Not exactly. But it does fall on the parents shoulders to keep an eye on them. Kids can get their own account. Aside from that, I can't vent further on this:

STOP GIVING YOUR KIDS YOUR CELL PHONE TO USE ON THEIR OWN TIME WITHOUT WATCHING THEM.

I'm sorry, but this is a pet peeve of mine that I always argue with my sister about. I have a young nephew, and he has to use my cell next to me. The computer is in a place where we can see him at all times. Not just because of Amazon. He is not allowed to use youtube with the chromecast by himself either. Or the Fire tablet. Technology is not perfect, stop leaving your kids alone to browse websites on their own. They will always, always, always come across something that is not for their eyes. And it is not always the person who puts it up on the internet fault. My nephew used to do a search for spongebob squarepants and he would come across stuff that would make my eyes melt, and I write gay porn. Even a search for scooby-doo is fatalistic.

When you are with them your job is to notice that they come across something bad and tell them not to click on it, it is not for kids. That is your job as a parent/caregiver. For you to be p*ssed about this means you don't monitor your kids when they use the internet/amazon/facebook and that in itself is a bad habit.

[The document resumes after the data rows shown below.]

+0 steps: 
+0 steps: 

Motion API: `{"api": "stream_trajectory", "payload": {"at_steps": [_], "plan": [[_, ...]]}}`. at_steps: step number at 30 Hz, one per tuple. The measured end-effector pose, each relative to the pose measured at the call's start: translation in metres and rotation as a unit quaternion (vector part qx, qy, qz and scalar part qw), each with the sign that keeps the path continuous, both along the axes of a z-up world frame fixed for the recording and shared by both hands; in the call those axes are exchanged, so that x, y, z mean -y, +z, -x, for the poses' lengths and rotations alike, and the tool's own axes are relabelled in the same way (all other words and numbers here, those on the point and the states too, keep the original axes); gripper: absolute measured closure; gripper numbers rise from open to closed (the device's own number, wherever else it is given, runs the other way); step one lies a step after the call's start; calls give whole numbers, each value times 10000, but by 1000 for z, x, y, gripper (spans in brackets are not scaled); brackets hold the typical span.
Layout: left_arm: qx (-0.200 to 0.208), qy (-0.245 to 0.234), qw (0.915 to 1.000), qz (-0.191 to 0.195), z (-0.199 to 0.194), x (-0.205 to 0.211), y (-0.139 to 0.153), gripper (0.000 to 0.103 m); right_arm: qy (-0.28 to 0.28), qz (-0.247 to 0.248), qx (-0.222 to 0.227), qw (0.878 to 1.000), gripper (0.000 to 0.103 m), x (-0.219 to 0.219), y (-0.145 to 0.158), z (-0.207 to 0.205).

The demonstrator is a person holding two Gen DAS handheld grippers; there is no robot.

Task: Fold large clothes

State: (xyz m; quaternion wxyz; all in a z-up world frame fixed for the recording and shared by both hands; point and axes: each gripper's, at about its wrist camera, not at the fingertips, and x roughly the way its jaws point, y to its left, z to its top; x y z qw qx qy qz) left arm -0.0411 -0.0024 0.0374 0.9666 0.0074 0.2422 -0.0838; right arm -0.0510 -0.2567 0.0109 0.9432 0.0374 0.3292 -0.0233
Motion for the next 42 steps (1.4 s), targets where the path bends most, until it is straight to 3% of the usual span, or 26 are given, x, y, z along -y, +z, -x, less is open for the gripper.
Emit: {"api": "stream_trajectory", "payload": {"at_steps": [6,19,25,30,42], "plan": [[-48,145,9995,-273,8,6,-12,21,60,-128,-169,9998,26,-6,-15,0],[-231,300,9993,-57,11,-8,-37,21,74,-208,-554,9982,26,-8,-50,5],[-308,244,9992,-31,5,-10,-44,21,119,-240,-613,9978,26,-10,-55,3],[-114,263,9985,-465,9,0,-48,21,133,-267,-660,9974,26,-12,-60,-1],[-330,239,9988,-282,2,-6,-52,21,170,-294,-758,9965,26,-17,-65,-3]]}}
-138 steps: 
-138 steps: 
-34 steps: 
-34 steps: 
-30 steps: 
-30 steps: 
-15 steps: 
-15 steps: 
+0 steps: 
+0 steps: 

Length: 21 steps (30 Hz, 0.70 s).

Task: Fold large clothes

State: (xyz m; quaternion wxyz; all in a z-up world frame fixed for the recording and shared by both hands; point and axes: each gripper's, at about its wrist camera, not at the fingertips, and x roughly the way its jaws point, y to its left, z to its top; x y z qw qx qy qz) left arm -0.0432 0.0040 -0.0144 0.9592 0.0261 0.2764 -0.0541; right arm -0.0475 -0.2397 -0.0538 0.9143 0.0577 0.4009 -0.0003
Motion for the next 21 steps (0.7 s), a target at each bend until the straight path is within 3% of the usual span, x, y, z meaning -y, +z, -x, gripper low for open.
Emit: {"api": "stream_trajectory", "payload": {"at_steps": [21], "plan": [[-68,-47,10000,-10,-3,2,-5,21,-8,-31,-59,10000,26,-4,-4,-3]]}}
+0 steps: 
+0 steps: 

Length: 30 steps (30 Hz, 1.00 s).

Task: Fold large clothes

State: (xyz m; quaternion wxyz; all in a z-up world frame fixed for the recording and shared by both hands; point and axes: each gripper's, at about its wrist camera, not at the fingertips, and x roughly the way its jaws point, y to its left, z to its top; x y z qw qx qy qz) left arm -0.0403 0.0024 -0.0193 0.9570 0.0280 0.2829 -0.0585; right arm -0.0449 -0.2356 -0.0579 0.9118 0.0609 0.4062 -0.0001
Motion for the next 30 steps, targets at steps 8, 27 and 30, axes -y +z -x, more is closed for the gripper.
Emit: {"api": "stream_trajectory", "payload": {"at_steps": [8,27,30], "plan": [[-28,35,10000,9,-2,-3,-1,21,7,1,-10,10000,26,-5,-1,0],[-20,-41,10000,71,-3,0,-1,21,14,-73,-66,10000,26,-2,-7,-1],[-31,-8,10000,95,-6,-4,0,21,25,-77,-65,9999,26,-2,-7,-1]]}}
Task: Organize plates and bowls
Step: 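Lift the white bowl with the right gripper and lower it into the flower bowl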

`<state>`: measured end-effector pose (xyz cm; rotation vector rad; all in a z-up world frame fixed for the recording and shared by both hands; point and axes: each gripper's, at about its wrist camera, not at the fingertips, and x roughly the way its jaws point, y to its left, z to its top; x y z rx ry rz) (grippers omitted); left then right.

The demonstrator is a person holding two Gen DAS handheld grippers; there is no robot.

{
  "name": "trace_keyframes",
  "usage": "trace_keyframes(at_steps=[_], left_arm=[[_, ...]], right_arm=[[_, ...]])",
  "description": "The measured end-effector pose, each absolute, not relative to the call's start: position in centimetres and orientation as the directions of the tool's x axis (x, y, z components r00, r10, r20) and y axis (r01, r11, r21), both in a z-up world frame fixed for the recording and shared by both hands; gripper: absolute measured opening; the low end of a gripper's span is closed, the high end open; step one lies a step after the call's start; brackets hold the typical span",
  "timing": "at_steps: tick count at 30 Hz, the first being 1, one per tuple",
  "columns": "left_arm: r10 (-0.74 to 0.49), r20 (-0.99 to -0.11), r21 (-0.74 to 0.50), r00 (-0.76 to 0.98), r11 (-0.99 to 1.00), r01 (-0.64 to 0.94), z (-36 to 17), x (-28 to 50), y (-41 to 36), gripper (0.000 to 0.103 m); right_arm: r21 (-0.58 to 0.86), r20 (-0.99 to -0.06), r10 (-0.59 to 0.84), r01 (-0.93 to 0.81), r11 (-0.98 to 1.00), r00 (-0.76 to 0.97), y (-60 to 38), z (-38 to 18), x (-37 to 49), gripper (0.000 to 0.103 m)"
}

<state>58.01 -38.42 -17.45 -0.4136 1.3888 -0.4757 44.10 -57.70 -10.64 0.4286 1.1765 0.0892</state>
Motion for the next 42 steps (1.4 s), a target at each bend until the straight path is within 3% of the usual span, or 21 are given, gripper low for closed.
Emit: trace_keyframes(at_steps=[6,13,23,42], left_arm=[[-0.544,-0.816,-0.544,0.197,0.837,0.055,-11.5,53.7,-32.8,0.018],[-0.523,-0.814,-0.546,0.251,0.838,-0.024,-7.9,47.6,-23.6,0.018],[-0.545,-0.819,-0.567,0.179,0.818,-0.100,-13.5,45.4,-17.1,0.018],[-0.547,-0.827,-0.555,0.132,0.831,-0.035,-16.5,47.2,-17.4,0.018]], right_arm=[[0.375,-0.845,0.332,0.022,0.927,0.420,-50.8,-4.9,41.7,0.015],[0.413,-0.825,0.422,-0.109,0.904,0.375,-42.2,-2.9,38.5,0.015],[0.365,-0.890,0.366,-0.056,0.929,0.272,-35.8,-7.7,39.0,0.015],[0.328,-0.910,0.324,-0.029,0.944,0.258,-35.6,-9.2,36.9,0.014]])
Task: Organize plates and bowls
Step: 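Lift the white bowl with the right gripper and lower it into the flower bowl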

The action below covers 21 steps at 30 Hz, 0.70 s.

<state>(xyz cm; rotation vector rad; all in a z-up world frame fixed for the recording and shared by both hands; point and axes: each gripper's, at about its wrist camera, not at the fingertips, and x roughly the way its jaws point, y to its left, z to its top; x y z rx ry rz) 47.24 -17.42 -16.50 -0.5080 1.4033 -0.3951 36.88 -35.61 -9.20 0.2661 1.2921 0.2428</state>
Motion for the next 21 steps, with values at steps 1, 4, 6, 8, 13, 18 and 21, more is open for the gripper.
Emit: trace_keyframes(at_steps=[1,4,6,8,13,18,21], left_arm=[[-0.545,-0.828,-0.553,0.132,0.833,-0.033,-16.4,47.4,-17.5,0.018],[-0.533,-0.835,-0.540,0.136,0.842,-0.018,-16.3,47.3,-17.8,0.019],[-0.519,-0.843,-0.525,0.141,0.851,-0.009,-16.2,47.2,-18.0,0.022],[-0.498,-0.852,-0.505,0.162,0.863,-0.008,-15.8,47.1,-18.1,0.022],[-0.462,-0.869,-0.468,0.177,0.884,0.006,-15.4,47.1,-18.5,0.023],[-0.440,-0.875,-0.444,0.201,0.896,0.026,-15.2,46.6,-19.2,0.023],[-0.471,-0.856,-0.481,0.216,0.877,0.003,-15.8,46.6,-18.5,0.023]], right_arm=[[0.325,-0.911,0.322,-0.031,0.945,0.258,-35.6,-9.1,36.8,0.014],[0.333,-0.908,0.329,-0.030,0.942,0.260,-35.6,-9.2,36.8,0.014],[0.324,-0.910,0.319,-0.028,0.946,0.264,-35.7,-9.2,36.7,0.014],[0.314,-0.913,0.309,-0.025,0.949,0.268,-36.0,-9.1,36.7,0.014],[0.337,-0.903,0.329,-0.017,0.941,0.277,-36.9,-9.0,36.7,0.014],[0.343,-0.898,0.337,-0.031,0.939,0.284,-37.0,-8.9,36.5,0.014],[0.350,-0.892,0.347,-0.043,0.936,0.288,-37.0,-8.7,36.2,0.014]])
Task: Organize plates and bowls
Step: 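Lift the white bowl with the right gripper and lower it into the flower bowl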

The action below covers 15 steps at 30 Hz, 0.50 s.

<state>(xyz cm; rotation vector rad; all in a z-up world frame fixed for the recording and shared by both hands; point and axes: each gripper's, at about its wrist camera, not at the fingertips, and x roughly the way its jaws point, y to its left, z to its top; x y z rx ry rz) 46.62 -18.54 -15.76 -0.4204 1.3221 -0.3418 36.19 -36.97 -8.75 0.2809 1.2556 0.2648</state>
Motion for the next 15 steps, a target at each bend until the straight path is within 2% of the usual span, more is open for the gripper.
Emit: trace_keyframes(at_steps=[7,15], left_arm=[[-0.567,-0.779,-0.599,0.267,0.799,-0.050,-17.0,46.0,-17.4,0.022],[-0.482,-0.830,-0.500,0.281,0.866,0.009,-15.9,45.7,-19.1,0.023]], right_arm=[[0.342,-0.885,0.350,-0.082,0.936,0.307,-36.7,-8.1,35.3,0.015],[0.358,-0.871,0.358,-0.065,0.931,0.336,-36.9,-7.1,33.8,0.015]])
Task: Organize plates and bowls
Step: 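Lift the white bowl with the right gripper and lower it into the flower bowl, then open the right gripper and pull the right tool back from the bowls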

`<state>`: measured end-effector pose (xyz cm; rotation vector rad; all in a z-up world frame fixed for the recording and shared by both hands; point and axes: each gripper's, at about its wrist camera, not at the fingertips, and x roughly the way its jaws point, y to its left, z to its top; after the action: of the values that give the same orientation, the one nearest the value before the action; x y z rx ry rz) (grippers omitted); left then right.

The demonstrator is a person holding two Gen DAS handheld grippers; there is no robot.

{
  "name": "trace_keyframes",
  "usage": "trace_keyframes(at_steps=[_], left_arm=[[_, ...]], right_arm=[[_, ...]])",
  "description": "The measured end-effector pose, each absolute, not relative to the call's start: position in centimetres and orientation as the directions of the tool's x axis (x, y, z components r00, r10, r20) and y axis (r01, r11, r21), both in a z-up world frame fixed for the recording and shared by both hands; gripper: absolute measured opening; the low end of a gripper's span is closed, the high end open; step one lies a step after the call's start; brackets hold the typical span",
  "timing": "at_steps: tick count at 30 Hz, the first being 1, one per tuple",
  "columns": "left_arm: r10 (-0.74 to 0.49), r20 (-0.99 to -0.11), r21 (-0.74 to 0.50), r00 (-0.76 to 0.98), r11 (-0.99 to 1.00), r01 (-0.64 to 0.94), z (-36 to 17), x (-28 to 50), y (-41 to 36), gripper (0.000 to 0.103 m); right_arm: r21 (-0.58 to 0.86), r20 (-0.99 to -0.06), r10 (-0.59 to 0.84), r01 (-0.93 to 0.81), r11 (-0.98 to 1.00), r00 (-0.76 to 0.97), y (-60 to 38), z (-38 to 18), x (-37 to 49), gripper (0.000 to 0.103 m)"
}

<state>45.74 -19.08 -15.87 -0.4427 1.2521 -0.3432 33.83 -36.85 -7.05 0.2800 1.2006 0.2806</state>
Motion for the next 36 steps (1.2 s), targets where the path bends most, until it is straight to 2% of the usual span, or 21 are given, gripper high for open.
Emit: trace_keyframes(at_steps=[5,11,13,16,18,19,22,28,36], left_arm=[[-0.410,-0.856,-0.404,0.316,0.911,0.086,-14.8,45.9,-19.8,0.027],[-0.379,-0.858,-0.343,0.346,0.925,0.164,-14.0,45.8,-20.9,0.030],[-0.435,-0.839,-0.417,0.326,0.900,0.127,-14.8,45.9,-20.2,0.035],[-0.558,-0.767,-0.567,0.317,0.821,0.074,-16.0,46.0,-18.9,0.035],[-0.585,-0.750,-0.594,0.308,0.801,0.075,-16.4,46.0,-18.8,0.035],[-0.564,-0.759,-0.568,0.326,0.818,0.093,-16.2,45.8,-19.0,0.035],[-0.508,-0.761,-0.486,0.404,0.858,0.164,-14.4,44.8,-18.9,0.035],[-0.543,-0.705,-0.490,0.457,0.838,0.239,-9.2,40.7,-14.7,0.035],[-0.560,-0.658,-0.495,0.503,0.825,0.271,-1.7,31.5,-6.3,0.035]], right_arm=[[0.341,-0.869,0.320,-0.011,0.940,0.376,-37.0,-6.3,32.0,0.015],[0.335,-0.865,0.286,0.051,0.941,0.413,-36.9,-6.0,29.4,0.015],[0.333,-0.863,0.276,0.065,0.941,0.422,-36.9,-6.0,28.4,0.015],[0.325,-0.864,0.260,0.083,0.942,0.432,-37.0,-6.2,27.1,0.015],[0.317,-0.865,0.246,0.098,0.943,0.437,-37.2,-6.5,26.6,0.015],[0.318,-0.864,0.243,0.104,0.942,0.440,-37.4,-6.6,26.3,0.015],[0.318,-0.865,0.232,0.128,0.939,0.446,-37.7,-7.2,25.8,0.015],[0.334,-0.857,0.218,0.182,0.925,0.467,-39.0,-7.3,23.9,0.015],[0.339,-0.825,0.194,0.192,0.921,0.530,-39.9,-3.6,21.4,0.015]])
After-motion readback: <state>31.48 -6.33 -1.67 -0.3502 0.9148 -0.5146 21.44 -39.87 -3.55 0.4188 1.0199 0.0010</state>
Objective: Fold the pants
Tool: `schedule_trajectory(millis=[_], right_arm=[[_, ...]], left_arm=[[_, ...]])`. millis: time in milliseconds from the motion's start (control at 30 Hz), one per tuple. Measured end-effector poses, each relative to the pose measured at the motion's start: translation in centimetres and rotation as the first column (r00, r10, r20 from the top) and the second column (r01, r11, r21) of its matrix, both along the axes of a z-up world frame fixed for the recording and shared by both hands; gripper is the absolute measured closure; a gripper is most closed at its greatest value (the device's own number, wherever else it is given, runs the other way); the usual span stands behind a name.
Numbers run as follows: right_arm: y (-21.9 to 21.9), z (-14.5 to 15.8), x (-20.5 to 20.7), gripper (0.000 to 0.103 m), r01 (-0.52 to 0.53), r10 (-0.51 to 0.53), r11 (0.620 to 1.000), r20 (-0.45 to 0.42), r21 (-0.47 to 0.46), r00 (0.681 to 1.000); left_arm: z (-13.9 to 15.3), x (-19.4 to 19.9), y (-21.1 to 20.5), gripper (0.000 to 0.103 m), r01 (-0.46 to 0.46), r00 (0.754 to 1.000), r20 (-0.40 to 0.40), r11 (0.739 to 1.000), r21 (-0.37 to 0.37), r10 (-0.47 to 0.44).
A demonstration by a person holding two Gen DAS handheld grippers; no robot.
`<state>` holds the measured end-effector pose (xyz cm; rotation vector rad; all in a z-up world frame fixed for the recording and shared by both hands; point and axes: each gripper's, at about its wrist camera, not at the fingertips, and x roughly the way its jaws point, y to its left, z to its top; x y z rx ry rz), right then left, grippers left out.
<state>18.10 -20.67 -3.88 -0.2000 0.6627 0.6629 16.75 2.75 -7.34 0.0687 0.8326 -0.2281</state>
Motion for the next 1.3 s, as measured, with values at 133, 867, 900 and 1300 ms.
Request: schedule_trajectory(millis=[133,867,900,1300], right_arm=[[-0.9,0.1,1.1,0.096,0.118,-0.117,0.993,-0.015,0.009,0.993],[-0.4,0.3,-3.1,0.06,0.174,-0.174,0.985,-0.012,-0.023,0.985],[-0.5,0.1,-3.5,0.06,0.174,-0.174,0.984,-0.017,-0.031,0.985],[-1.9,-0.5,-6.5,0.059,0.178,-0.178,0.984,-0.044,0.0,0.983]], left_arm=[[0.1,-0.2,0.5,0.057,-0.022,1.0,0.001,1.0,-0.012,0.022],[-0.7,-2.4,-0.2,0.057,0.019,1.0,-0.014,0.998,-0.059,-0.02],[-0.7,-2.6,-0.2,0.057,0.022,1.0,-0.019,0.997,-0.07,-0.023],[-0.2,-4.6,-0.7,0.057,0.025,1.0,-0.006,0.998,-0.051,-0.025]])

When I see a video that is not for kids but has images that kids would like on youtube but it has a lot of cursing and the f word, I click the report it button, but I don't get p*ssed off at google for the thing falling through the cracks. It is my job, as an aunty, to monitor my nephew when he uses my cell phone. If I'm too tired or don't want to deal with it, I don't give him my cell phone. Stop expecting ai (google, amazon and website search algorithms) to do all the work for you. I hate seeing kids under the age of 16 on their own tablets and phones by themselves. Yes, I did write 16! And if they are 14 and up and have their own phone, you should get software to spy on them, end of discussion.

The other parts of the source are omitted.